Pru has a few advantages when it comes to an investigation.  Even though Jim her cop boyfriend (of sorts) isn’t exactly forthcoming about the case, she has some of her own sources:  Pru is an animal psychic who hears what every bird and beast has to say.  Interpreting what they say is another matter entirely.  Animals have their own interests and preoccupations, and generally aren’t interested in the doings of humans if it doesn’t impact them directly.  The other part is that Pru generally tries to understand their answers from a human point of view, which can lead to misunderstandings.
The other problem is turning conversations off, which Pru can’t do.  She hears courting sparrows and disgruntled dogs, hungry predators and frightened prey.  Doctor Doolittle, it ain’t.  That’s part of the reason that Pru tends to hit the bottle a bit more than she should, and is more than a little reluctant to let her boyfriend get too close.  She’s terrified of others discovering her secret; after all, the first time she realized she was hearing animals talk, she checked herself into a mental hospital.

The result is an interesting mix of hardboiled noir mystery and supernatural cozy.  It’s definitely grittier than your average cozy.  Pru’s life was difficult enough before; this odd ability only complicates things further.  She still has a self-destructive streak and a prickly personality.  She drinks too much, she tries to push away those who, like Jim, care about her—except for Wallis, her opinionated tabby cat who never pulls her punches and who never sugarcoats anything. Wallis and Pru communicate on a much higher level, though there are still things neither understands about the other.  On the other hand, Simon doesn’t wallow in explicit details of death, sex, or gastrointestinal disorders as some darker mysteries feel compelled to do.  I was heartened to see in this installment that Pru is starting to come to terms with some of her problems; it’s a first step, a crack in the character’s hard exterior.  

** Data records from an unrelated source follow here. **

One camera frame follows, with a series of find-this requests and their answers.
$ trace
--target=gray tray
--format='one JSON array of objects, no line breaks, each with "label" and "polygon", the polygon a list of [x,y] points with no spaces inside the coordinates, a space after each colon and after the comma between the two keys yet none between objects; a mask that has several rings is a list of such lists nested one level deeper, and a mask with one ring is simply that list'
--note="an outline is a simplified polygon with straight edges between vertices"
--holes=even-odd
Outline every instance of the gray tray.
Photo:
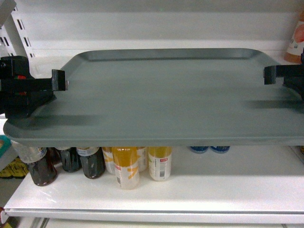
[{"label": "gray tray", "polygon": [[304,144],[301,98],[264,85],[277,64],[251,49],[85,52],[63,67],[68,91],[4,132],[49,147]]}]

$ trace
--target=white packaging
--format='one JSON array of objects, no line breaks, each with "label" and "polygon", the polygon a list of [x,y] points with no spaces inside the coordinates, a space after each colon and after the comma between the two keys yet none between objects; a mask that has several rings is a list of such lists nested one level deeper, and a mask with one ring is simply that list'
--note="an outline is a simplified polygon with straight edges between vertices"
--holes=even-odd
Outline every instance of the white packaging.
[{"label": "white packaging", "polygon": [[171,174],[171,154],[165,158],[156,158],[149,154],[149,173],[156,181],[165,181]]},{"label": "white packaging", "polygon": [[148,150],[147,147],[137,149],[139,172],[144,171],[148,167]]},{"label": "white packaging", "polygon": [[117,182],[122,189],[133,189],[139,183],[138,162],[128,167],[115,165]]},{"label": "white packaging", "polygon": [[105,168],[108,170],[110,174],[115,175],[115,165],[114,165],[114,159],[112,152],[104,151],[104,162],[105,162]]}]

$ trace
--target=black clamp
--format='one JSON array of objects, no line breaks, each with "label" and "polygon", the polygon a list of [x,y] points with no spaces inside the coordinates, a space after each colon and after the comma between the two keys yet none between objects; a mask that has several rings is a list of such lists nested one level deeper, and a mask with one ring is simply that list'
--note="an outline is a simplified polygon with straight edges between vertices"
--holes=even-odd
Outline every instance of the black clamp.
[{"label": "black clamp", "polygon": [[65,72],[52,70],[51,78],[35,79],[28,58],[0,59],[0,114],[6,118],[27,118],[39,106],[54,98],[53,91],[67,90]]},{"label": "black clamp", "polygon": [[299,65],[276,65],[264,68],[264,84],[276,83],[277,77],[283,77],[283,85],[295,90],[304,100],[304,49]]}]

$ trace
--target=juice bottle
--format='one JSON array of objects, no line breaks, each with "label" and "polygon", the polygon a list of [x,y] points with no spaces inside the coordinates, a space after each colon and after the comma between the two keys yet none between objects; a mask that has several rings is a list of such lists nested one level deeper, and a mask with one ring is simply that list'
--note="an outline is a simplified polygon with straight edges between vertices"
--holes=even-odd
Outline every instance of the juice bottle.
[{"label": "juice bottle", "polygon": [[148,153],[150,176],[156,181],[165,181],[171,174],[172,148],[148,147]]},{"label": "juice bottle", "polygon": [[76,150],[87,178],[95,179],[105,172],[105,160],[101,147],[76,147]]},{"label": "juice bottle", "polygon": [[112,147],[117,182],[122,189],[133,189],[139,183],[136,147]]},{"label": "juice bottle", "polygon": [[64,171],[75,172],[81,169],[81,161],[75,147],[56,147],[55,149],[60,155]]},{"label": "juice bottle", "polygon": [[301,54],[304,48],[304,11],[300,14],[294,34],[284,56],[284,60],[292,63],[301,63]]},{"label": "juice bottle", "polygon": [[46,147],[27,147],[15,141],[11,142],[20,159],[26,163],[36,185],[45,186],[56,179],[57,171]]},{"label": "juice bottle", "polygon": [[102,147],[104,153],[105,168],[110,174],[115,175],[115,166],[111,147]]},{"label": "juice bottle", "polygon": [[136,147],[136,149],[137,149],[139,172],[142,172],[148,167],[148,148]]}]

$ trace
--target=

As with the earlier entries in the series, some of the most interesting characters are non-human.  Wallis the tabby is as imperious as her namesake the Duchess of Windsor and has very definite views on things.  She’s also not amused when Pru brings the upset kitten home with her; Ernesto is very much a toddler still, obsessed with play and looking for Mama.  Bitsy the Bichon who prefers to be known as Growler is another who has very firm views but who is kept in check by an owner to whom the little dog is just another possession. This time readers are introduced to a sheltie who is seeking her purpose in life now that her person is gone.  Biscuit, like most working breeds, needs something to do with her time, but her present owners are oblivious. However, I want to point out that the mysteries are solved via non-psychic means:  no animals name the murderer or give Pru clues.  What they do is remind Pru that most crimes come from the most primal of impulses, from competition for a mate, defense of territory or from a perceived threat, desire for resources, or the like. We are all animals after all.

As with most of the best books, Simon gives the reader more than just a mystery.  It’s an exploration of the relationships between people and animals, both domestic and wild, and how one can impact the other in unexpected ways and sometimes unhappy ways.  Food for thought! 

Kittens Can Kill can be read as a standalone book, but if you enjoy character development you’ll want to start with an earlier book in the series.  The titles are:

Full disclosure:  I was sent a copy of the book by the author but that did not influence my review. It did, however, give me an idea for a photo op with blue eyed Bonnie who was not in a cooperative mood.